METABOLIC ENGINEERING OF A LACTOBACILLUS PLANTARUM DOUBLE LDH KNOCKOUT STRAIN FOR ENHANCED ETHANOL PRODUCTION

Authors: Liu, Siqing; Nichols, Nancy; Dien, Bruce; Cotta, Michael

Submitted to: Journal of Industrial Microbiology and Biotechnology
Publication Type: Peer Reviewed Journal
Publication Acceptance Date: 5/20/2005
Publication Date: 5/20/2005
Citation: Liu, S., Nichols, N.N., Dien, B.S., Cotta, M.A. 2006. Metabolic engineering of a Lactobacillus plantarum double LDH knockout strain for enhanced ethanol production. Journal of Industrial Microbiology and Biotechnology. 33(1):1-7.

Interpretive Summary: Commercial ethanol fermentation biotechnology is currently based on a relatively small number of microorganisms that are limited to fermenting hexose sugar derived from rather expensive corn starch. A cost-effective process for fuel ethanol production will depend on economic conversion of abundant and renewable lignocellulosic biomass to ethanol and other chemicals. There are no known naturally occurring microorganisms that can directly ferment agricultural biomass efficiently into ethanol. Therefore, it is important to search or engineer industrially robust strains that can ferment mixtures of sugars derived from renewable biomass to ethanol. In this study, a robust food-grade organism was engineered for the production of ethanol. The recombinant strain grew slightly faster than the parent and produced 90-158 mM ethanol. Results will be valuable to researchers designing improved biocatalysts for ethanol production.

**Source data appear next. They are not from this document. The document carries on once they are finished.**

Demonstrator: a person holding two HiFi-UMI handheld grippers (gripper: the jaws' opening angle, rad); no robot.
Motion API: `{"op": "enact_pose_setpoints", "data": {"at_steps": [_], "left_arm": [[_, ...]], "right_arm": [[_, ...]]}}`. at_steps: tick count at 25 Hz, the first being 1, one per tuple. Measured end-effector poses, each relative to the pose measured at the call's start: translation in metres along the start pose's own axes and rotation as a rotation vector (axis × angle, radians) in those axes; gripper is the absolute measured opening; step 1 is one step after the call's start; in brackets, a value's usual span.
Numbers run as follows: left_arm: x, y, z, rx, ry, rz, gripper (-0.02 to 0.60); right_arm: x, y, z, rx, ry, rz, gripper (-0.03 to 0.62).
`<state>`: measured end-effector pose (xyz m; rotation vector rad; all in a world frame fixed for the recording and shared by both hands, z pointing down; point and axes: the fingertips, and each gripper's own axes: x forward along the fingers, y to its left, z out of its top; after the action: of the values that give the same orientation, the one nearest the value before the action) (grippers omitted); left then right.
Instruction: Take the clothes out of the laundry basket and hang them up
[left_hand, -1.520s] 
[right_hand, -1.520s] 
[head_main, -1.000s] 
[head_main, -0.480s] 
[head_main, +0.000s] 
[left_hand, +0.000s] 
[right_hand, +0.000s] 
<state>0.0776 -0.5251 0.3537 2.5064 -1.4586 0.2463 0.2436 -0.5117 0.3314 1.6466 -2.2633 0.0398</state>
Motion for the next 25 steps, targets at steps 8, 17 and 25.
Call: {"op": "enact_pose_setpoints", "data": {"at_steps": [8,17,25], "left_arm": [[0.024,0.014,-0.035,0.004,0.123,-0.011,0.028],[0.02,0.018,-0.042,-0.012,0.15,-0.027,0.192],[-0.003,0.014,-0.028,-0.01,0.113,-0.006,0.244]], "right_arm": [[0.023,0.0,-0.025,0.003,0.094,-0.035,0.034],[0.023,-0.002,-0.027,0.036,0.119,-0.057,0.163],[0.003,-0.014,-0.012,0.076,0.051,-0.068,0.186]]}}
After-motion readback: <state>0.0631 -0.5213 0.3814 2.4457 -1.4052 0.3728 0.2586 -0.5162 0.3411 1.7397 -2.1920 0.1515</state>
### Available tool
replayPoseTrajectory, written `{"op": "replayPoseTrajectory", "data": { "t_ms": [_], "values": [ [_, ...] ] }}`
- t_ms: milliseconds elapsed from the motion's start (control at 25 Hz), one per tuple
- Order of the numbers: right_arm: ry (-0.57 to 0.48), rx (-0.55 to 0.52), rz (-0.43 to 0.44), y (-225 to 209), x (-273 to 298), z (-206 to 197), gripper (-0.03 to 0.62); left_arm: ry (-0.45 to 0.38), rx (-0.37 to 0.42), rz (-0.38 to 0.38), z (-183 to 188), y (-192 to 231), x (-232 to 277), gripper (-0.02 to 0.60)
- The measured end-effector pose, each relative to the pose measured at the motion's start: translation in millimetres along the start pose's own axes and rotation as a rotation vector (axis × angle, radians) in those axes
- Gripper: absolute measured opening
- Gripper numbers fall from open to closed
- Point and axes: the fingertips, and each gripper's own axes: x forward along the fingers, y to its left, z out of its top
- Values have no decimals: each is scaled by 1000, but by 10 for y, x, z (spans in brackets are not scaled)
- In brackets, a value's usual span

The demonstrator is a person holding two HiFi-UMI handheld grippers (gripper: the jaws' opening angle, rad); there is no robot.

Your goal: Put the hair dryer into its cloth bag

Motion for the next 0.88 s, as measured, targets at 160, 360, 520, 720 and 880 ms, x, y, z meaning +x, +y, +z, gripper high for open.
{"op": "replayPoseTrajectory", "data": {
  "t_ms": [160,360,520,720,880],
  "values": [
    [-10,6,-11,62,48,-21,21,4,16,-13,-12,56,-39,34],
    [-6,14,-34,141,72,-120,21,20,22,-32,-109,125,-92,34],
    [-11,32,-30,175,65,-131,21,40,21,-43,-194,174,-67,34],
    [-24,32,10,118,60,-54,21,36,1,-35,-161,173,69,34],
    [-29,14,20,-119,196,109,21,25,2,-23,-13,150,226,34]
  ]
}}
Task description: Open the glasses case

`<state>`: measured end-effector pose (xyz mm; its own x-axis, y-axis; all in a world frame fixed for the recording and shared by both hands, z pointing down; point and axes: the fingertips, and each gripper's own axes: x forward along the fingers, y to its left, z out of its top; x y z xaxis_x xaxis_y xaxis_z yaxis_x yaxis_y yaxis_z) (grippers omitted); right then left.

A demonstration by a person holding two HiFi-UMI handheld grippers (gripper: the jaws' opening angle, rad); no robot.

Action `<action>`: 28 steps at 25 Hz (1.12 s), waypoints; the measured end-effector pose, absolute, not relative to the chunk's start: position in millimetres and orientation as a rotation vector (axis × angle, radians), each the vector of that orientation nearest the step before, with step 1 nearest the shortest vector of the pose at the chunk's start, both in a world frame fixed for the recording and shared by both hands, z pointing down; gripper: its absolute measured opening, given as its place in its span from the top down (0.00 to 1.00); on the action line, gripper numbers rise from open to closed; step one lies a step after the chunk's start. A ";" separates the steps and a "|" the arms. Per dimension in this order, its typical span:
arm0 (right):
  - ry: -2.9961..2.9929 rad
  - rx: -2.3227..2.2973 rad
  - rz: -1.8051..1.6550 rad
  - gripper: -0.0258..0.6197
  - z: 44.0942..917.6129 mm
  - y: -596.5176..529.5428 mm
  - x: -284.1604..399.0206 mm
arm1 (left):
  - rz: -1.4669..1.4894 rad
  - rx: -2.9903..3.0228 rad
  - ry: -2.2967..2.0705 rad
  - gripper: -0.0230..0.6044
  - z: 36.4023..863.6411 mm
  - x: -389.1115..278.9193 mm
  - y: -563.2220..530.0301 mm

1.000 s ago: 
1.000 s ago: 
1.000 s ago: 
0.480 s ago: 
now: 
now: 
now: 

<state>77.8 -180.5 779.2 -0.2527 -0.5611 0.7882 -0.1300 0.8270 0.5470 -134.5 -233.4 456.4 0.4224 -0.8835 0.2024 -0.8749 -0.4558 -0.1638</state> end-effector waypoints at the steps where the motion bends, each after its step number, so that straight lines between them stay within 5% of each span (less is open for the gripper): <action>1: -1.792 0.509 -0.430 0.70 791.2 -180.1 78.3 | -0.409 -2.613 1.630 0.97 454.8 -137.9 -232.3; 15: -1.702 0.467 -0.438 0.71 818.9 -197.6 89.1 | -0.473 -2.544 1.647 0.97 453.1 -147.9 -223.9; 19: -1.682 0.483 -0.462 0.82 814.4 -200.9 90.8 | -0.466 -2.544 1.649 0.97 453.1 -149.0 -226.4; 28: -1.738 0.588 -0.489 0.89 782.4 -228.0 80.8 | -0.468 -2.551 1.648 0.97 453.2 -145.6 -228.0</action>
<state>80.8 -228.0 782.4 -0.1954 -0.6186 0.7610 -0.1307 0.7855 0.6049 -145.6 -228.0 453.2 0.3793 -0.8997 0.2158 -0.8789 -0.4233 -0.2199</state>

Technical Abstract: Lactobacillus plantarum ferments glucose through the Embden-Meyerhof-Parnas pathway, the central metabolite pyruvate is converted into lactate via lactate dehydrogenase (LDH). By substituting LDH with pyruvate decarboxylase (PDC) activity, pyruvate may be redirected toward ethanol production instead of lactic acid fermentation. A pyruvate decarboxylase gene from the Gram-positive bacterium Sarcina ventriculi (Spdc) was introduced into a LDH deficient strain, L. plantarum TF103, in which both the ldhL and ldhD genes were inactivated. Four different fusion genes between Spdc and either the S. ventriculi promoter or three Lactococcus lactis promoters in pTRKH2 were introduced into TF103. PDC activity was detected in all four recombinant strains. The engineered strains were examined for production of ethanol and other metabolites in flask fermentations. The recombinant strains grew slightly faster than the parent and produced 90-158 mM ethanol. The simultaneous insertion of pdc and inactivation of ldh by direct gene replacement could be an alternative approach to facilitate growth and increase ethanol production by lactic acid bacteria.